- **WHAT NEEDS TO BE DONE**: For this exercise, please find the lines in the entries that include the word "rendered" and copy them.

═══ EXERCISE DATA ═══

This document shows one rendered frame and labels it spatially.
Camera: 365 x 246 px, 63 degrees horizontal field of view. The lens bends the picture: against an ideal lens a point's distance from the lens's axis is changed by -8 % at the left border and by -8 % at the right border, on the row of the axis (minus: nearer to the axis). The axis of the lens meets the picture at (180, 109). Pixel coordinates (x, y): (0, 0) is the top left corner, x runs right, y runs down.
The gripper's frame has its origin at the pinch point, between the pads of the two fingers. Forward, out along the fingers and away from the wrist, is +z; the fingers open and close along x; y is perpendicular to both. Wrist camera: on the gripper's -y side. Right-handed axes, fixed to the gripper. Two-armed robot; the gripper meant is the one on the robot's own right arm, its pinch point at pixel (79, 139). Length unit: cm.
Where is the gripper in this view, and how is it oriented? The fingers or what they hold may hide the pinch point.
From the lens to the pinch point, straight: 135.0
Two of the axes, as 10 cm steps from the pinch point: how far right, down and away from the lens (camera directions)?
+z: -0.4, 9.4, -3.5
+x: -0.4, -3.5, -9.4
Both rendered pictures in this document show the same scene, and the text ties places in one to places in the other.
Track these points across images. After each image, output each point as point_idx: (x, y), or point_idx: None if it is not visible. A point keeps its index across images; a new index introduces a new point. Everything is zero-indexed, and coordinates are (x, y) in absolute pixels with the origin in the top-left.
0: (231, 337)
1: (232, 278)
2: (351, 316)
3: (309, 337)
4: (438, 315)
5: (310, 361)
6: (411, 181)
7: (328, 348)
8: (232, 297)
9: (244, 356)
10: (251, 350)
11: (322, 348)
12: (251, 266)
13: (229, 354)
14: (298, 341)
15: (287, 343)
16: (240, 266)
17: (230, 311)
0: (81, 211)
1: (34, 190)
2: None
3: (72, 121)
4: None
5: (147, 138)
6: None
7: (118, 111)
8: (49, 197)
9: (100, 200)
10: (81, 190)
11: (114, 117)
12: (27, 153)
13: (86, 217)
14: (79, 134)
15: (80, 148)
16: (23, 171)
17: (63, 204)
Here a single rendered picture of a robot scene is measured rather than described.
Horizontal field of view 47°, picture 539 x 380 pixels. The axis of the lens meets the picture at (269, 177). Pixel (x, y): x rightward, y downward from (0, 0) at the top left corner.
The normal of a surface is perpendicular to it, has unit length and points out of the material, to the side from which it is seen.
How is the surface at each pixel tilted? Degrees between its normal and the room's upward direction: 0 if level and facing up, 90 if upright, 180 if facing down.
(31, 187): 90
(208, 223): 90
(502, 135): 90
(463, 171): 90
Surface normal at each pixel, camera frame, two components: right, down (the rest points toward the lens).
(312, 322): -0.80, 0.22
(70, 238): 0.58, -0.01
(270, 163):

═══

- **WRITTEN RESPONSE**:
This document shows one rendered frame and labels it spatially.
Both rendered pictures in this document show the same scene, and the text ties places in one to places in the other.
Here a single rendered picture of a robot scene is measured rather than described.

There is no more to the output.